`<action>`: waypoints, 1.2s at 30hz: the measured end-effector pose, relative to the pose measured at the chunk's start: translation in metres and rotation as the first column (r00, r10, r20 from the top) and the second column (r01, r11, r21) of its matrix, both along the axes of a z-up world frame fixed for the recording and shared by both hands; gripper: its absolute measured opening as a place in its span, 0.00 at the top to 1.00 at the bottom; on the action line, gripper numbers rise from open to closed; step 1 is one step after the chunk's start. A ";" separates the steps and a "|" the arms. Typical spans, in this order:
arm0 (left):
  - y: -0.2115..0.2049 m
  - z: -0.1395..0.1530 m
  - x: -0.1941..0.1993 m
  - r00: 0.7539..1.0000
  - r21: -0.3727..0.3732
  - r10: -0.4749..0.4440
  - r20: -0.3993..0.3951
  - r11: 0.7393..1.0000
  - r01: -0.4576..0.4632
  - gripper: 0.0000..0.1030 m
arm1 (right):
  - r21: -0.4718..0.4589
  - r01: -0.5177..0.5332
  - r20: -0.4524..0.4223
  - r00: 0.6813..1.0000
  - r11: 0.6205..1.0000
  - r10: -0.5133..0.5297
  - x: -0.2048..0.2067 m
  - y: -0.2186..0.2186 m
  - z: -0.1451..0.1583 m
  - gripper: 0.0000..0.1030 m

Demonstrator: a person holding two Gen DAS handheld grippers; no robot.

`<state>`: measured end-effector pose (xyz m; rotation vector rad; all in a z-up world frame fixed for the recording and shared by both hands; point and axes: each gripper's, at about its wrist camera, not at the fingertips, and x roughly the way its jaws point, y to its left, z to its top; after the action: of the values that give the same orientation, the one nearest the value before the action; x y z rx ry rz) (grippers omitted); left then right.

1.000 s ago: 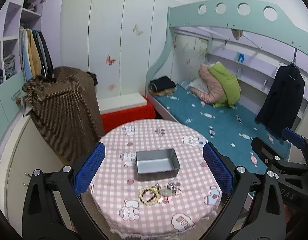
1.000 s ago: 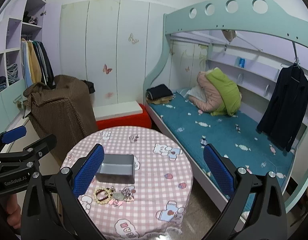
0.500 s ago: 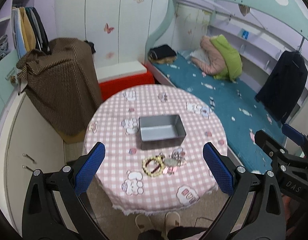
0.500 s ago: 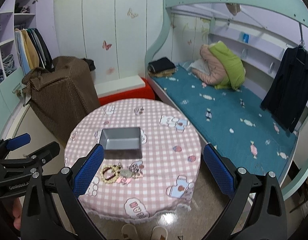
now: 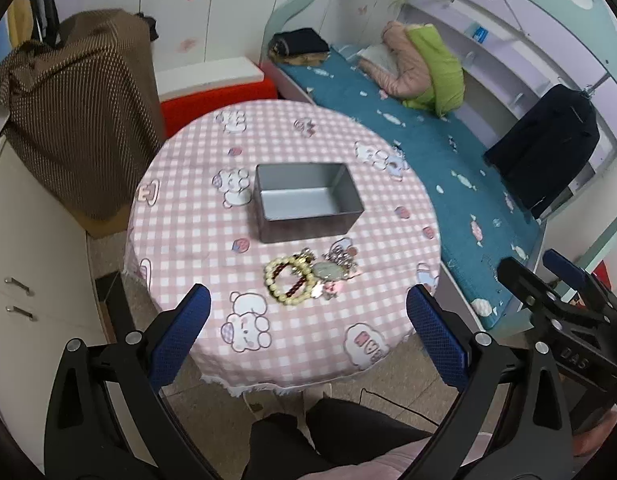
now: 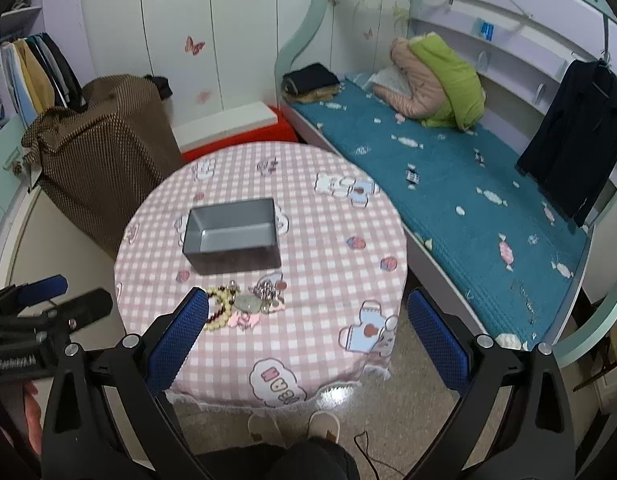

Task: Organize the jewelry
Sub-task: 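Lower both tools toward the jewelry pile beside the tin box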

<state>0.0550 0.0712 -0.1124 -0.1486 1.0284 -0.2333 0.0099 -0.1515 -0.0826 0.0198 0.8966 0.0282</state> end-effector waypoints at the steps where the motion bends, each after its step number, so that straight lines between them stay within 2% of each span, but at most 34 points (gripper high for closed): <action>1: 0.002 -0.005 0.003 1.000 -0.007 -0.006 -0.012 1.000 0.005 0.05 | 0.007 -0.001 -0.012 1.000 1.000 0.001 0.001 -0.001 -0.004 0.07; 6: 0.012 -0.032 0.018 0.997 -0.068 -0.010 -0.080 0.998 0.005 0.05 | 0.055 -0.022 -0.057 0.998 0.998 0.025 0.008 -0.006 -0.021 0.07; 11: 0.011 -0.060 0.035 0.991 0.003 0.021 -0.134 1.000 -0.021 0.05 | 0.063 -0.026 -0.068 0.997 0.998 0.030 0.022 -0.016 -0.042 0.07; 15: 0.012 -0.086 0.051 0.979 0.018 0.054 -0.195 0.999 -0.052 0.05 | 0.066 -0.039 -0.067 0.997 0.997 0.044 0.035 -0.026 -0.059 0.07; 20: 0.010 -0.117 0.070 0.962 0.061 0.123 -0.245 0.992 -0.112 0.06 | 0.063 -0.106 -0.056 0.992 0.992 0.110 0.057 -0.038 -0.079 0.07; 21: 0.010 -0.123 0.073 0.957 0.070 0.137 -0.257 0.990 -0.123 0.08 | 0.056 -0.119 -0.059 0.991 0.991 0.122 0.062 -0.039 -0.083 0.07; 23: 0.008 -0.137 0.081 0.939 0.091 0.169 -0.300 0.985 -0.149 0.27 | 0.049 -0.151 -0.074 0.985 0.987 0.154 0.074 -0.041 -0.092 0.07; 24: 0.006 -0.142 0.083 0.930 0.101 0.180 -0.319 0.983 -0.155 0.32 | 0.049 -0.166 -0.080 0.982 0.985 0.170 0.078 -0.041 -0.095 0.07; 26: 0.003 -0.155 0.090 0.912 0.112 0.204 -0.356 0.978 -0.175 0.32 | 0.050 -0.200 -0.097 0.974 0.979 0.204 0.089 -0.043 -0.104 0.07; 32: -0.007 -0.175 0.103 0.877 0.165 0.254 -0.409 0.965 -0.203 0.43 | 0.079 -0.309 -0.118 0.941 0.948 0.317 0.112 -0.041 -0.117 0.07; 36: -0.010 -0.187 0.106 0.849 0.202 0.287 -0.445 0.955 -0.217 0.67 | 0.106 -0.364 -0.129 0.918 0.925 0.376 0.124 -0.038 -0.123 0.07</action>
<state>0.1607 0.0616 -0.2995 -0.2138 1.4926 0.1299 0.1334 -0.1897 -0.2059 -0.0749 1.0370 0.4227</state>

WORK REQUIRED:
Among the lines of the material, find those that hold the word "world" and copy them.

RESPONSE:
`<action>`: waypoints, 1.2s at 30hz: the measured end-effector pose, relative to the pose measured at the chunk's start: translation in metres and rotation as the first column (r00, r10, r20 from the top) and the second column (r01, r11, r21) of its matrix, both along the axes of a z-up world frame fixed for the recording and shared by both hands; gripper: its absolute measured opening as a place in its span, 0.00 at the top to 1.00 at the bottom; on the action line, gripper numbers rise from open to closed; step 1 is one step after the chunk's start. A ";" separates the steps and a "|" the arms. Typical spans, in this order:
`<state>`: measured end-effector pose (xyz m; rotation vector rad; all in a z-up world frame fixed for the recording and shared by both hands; point and axes: each gripper's, at about its wrist camera, not at the fingertips, and x roughly the way its jaws point, y to its left, z to its top; after the action: of the values that give the same orientation, the one nearest the value before the action; x y z rx ry rz) (grippers omitted); left then right.

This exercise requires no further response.